Quote exactly, and only, the lines of the material below from the line with "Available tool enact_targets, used" through the line with "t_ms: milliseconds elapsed".

--- DATA RECORDS ---

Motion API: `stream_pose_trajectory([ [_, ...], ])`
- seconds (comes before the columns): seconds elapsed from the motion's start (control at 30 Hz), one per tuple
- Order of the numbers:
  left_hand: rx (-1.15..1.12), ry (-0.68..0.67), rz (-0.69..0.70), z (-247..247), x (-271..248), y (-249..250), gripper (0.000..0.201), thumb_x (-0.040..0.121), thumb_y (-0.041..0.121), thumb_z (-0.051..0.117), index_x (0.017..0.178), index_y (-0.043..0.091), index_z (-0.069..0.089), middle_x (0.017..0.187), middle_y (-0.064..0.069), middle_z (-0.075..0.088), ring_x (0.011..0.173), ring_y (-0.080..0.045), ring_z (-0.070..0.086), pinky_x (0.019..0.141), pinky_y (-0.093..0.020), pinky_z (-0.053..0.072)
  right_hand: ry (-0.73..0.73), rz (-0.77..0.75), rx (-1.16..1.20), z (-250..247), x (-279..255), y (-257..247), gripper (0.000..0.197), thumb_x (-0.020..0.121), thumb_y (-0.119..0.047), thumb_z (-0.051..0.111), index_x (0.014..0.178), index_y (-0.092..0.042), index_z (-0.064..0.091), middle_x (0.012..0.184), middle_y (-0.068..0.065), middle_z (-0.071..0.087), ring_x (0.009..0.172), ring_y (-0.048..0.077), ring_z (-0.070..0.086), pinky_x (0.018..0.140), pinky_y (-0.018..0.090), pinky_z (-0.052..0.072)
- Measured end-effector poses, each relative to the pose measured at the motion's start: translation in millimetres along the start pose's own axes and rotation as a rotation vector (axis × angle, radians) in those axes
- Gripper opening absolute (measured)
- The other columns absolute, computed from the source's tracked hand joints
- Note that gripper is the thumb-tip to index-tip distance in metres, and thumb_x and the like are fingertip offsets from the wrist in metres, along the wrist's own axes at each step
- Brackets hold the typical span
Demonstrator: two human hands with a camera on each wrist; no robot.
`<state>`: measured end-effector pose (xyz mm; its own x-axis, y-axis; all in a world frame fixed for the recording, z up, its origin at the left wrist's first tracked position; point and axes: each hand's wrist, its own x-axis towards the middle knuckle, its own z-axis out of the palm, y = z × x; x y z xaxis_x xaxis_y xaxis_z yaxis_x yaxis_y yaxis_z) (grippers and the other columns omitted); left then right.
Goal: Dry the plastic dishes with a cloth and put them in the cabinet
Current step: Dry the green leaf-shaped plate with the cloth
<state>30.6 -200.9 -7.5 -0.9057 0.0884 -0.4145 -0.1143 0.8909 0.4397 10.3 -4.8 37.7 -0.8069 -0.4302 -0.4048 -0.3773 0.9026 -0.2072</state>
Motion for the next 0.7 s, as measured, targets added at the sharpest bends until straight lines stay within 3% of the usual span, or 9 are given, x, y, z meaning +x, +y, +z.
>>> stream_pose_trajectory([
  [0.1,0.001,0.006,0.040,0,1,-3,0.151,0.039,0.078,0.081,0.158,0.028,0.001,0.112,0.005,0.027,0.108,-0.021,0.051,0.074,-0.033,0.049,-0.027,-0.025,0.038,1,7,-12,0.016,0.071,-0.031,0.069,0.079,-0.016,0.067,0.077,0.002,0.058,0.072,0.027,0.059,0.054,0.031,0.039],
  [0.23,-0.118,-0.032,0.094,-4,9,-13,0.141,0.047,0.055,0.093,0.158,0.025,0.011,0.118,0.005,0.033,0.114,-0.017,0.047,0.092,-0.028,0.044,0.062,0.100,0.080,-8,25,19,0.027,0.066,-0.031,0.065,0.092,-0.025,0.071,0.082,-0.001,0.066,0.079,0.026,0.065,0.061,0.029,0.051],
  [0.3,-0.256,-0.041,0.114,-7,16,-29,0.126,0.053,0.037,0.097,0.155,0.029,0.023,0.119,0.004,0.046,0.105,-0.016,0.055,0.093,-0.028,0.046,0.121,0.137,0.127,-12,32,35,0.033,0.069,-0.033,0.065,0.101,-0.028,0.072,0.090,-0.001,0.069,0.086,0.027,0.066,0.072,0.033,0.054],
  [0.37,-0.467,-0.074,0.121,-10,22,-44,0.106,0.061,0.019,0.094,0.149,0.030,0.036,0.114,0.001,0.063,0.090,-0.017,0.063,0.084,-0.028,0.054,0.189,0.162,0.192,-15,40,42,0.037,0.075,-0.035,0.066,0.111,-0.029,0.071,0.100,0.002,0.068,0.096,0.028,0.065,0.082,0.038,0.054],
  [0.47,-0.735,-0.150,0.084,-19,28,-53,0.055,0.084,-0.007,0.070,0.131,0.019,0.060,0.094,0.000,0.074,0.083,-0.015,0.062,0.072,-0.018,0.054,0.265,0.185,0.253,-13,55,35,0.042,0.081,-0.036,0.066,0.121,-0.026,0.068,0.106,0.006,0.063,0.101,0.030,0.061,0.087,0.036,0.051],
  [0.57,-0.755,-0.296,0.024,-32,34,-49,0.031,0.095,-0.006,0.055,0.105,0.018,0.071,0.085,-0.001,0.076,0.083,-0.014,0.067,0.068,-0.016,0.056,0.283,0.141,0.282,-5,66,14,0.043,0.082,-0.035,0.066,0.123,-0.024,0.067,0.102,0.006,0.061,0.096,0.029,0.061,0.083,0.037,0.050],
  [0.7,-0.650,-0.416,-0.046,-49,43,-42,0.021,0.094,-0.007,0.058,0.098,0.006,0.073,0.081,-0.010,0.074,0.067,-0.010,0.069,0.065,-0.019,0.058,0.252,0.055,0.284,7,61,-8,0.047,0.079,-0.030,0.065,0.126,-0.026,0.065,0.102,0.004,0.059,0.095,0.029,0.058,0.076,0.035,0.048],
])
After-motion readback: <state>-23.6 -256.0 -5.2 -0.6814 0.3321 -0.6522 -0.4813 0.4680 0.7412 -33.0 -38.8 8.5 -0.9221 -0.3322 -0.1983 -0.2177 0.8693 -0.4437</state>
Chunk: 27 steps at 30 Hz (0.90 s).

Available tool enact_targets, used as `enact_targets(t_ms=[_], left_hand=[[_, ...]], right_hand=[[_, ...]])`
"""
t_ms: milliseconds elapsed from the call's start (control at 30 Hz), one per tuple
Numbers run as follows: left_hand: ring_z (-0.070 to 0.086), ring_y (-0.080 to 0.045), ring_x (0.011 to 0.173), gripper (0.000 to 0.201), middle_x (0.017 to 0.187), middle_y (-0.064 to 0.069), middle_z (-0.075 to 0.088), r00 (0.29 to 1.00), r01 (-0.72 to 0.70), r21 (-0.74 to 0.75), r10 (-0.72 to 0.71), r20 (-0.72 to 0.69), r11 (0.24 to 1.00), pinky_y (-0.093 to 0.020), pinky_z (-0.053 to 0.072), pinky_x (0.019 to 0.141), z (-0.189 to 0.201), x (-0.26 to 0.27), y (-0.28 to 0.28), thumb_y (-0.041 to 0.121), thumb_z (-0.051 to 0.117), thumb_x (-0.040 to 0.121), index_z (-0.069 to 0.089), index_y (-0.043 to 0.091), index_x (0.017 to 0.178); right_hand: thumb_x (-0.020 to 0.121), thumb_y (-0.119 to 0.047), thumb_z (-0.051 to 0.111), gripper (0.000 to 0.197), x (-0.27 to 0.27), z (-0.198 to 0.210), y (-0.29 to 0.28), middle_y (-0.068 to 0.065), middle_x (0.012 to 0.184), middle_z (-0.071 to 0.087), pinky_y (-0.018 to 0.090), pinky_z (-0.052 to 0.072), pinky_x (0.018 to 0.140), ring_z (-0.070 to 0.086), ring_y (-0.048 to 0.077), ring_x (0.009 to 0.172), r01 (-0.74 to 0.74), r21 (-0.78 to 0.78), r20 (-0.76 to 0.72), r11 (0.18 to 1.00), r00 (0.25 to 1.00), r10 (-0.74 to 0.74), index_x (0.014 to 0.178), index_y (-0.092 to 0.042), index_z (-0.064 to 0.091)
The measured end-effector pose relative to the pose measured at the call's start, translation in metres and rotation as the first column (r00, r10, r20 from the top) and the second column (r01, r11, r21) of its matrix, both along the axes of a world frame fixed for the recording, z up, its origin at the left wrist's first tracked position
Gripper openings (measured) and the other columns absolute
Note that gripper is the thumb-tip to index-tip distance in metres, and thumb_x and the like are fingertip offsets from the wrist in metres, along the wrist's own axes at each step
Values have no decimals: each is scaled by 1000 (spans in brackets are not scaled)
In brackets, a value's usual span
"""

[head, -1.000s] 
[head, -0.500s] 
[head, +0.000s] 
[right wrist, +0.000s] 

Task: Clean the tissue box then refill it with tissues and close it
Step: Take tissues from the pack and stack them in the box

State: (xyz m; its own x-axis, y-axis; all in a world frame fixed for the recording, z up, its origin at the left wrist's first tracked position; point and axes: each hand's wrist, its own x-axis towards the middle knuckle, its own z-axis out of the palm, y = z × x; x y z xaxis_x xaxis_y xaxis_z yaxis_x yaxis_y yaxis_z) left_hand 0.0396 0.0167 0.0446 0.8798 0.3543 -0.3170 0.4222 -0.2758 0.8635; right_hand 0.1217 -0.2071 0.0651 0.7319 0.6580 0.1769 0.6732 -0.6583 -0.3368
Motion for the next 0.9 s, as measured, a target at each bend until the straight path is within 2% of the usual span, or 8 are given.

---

_EXERCISE OUTPUT_:
Available tool enact_targets, used as `enact_targets(t_ms=[_], left_hand=[[_, ...]], right_hand=[[_, ...]])`
"""
t_ms: milliseconds elapsed from the call's start (control at 30 Hz), one per tuple

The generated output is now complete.